Scientific classification
- Kingdom: Animalia
- Phylum: Chordata
- Class: Mammalia
- Infraclass: Placentalia
- Order: Primates
- Family: Tarsiidae
- Genus: Tarsius
- Species: T. pelengensis
- Binomial name: Tarsius pelengensis Sody, 1949

= Peleng tarsier =

- Genus: Tarsius
- Species: pelengensis
- Authority: Sody, 1949
- Conservation status: EN

Species of primate

The Peleng tarsier (Tarsius pelengensis), or the Peleng Island tarsier, is a nocturnal primate found on the island of Peleng, just east of Sulawesi, Indonesia. In western Peleng, the animal is called Lakasinding, while in the east, Siling.

==Description==
Tarsiers are small, agile primates, adapted for climbing, leaping and foraging at night. They have long fingers and toes with gripping pads, large eyes, large ears and greyish fur. The body is about 12.5 cm long, with a tail double this length. The adult weight is generally between 100 and 140 g, with males tending to be slightly larger than females.

==Distribution and habitat==
The Peleng tarsier is endemic to the island of Peleng, off the east coast of Sulawesi, and it may also be present on other smaller islands of the Banggai Archipelago. The natural habitat of this tarsier is primary forest; however, illegal logging and forest clearance has reduced the primary forest of the island to about 9% of its original extent. Little is known about the habitat requirement for this species, but other tarsier species have been found in secondary forest, or other non-primary habitat, so it seems likely that the Peleng tarsier can occupy similar habitat. Secondary forest occupies about 63% of the island, making 72% of the surface area potentially providing suitable habitat.

==Ecology==
Tarsiers are social and tend to live in family groups with a home range. They are carnivorous, feeding on insects, spiders and other small arthropods as well as small vertebrates. During the day they sleep in concealed locations in tangled vegetation a few metres off the ground, emerging at dusk to forage during the night.
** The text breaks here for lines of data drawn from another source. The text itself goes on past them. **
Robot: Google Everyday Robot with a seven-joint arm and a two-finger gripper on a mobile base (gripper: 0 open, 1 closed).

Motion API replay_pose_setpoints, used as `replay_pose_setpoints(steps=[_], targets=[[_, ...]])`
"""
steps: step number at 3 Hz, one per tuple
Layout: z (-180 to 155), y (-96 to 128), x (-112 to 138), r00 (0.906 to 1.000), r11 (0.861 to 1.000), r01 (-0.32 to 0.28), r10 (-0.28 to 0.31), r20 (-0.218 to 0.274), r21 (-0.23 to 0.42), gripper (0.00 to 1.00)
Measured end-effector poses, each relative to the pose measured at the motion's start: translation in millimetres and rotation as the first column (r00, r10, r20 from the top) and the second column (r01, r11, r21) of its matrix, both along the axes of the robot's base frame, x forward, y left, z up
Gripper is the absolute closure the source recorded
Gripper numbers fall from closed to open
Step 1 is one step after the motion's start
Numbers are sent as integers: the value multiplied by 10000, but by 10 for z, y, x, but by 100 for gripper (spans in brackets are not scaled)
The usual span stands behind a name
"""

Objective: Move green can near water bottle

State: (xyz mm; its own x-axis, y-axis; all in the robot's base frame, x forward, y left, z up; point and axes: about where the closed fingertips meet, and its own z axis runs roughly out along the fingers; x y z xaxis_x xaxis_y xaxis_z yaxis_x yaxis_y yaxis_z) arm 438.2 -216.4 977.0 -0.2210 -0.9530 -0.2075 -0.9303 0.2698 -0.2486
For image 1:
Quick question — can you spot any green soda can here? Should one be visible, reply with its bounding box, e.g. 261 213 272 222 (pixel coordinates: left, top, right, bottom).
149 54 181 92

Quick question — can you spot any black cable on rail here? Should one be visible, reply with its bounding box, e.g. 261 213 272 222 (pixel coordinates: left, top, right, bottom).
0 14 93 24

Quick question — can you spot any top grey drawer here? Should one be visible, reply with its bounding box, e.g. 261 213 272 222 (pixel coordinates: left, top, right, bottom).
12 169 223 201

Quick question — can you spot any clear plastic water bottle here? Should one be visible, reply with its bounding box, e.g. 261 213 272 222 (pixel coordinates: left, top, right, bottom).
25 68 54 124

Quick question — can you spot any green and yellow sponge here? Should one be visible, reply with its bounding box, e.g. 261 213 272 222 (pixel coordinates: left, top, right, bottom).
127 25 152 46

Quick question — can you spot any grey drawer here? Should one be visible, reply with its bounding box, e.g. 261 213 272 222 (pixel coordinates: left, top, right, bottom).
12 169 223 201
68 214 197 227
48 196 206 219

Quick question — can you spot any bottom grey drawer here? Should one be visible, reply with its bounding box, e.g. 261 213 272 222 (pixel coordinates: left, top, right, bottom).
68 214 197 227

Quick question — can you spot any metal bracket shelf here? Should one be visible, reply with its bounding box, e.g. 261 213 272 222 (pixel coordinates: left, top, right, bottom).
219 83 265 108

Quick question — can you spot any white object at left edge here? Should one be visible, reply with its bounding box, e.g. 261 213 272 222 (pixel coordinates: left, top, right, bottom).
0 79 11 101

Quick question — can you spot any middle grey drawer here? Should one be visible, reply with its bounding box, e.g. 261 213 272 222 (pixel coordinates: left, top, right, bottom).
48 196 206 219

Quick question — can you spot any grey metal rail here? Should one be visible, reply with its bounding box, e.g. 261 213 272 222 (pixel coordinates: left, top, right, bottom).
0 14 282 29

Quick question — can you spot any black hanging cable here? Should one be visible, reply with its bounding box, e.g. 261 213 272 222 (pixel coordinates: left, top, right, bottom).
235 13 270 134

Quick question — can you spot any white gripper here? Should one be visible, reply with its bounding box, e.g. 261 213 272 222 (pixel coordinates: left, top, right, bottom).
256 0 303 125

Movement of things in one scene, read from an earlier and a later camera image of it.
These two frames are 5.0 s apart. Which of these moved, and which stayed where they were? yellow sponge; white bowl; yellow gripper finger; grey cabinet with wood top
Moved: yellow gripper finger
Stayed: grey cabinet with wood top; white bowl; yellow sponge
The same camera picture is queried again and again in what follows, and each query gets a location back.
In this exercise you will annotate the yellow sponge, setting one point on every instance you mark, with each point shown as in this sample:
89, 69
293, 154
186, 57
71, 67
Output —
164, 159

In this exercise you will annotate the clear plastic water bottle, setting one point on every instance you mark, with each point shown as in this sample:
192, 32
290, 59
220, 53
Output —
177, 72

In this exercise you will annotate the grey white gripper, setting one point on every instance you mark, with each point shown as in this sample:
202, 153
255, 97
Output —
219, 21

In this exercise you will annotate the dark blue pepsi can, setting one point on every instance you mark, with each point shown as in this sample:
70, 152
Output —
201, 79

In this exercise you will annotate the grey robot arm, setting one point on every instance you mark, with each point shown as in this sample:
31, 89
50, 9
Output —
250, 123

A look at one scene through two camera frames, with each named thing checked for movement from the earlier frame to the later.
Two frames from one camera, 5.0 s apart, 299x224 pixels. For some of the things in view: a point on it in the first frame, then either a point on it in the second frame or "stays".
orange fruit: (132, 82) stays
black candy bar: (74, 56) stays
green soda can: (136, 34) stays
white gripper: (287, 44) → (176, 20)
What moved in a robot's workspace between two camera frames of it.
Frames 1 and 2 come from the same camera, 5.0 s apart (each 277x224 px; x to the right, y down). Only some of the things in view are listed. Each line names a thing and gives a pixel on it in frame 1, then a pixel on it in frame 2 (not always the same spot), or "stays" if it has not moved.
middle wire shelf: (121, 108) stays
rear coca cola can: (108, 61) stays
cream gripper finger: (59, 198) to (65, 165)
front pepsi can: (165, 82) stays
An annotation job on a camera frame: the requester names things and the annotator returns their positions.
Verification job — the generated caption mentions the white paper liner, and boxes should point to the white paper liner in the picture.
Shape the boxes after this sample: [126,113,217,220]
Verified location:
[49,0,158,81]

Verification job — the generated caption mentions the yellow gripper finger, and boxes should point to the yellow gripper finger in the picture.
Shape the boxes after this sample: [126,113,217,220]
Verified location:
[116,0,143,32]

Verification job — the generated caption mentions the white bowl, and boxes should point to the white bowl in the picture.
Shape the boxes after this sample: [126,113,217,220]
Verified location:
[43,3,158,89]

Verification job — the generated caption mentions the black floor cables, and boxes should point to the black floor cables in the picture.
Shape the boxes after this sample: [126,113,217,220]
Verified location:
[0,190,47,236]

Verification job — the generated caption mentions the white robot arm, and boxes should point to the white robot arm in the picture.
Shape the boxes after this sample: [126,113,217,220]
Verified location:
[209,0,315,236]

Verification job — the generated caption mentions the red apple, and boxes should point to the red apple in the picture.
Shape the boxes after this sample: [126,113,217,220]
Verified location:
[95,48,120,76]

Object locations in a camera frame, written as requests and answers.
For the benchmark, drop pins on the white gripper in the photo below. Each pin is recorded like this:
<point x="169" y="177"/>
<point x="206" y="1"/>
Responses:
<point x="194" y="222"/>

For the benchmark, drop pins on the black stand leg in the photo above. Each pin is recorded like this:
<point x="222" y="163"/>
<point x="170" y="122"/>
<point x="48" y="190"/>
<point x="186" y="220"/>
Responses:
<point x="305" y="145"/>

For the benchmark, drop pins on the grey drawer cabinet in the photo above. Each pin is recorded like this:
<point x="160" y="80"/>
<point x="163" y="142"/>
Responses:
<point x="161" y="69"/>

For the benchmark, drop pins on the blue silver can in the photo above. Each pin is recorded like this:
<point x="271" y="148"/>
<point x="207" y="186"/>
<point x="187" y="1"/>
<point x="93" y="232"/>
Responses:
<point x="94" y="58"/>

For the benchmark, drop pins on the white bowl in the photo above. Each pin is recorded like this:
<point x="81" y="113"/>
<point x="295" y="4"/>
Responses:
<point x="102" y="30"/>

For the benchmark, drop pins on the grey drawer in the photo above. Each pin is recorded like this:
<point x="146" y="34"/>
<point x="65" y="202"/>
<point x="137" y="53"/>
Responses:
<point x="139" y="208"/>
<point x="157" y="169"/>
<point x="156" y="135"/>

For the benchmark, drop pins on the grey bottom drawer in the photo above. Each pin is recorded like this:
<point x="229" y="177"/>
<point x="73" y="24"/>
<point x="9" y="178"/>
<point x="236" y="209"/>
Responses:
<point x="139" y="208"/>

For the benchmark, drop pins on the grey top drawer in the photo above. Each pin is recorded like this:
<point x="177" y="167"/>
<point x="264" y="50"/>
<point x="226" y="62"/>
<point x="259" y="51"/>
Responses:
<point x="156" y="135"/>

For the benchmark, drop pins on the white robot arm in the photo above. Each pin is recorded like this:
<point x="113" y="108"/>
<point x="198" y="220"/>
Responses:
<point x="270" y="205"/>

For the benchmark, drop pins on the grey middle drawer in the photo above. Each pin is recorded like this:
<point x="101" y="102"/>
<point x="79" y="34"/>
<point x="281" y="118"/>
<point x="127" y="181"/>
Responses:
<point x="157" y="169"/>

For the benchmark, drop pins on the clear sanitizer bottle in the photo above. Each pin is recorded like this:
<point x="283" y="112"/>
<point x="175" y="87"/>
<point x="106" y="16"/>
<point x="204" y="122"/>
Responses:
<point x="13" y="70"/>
Like other tarsiers, this species can turn its head through almost 180 degrees in each direction, much like an owl. Breeding pairs communicate by making characteristic duetting calls. Due to the great similarity of these calls to those of Dian's tarsier (Tarsius dentatus), the two species are thought to be closely related. Studies of the calls of tarsiers on Sulawesi and the surrounding islands enable cryptic species to be distinguished from one another, and indicate that there may be four as yet undescribed species.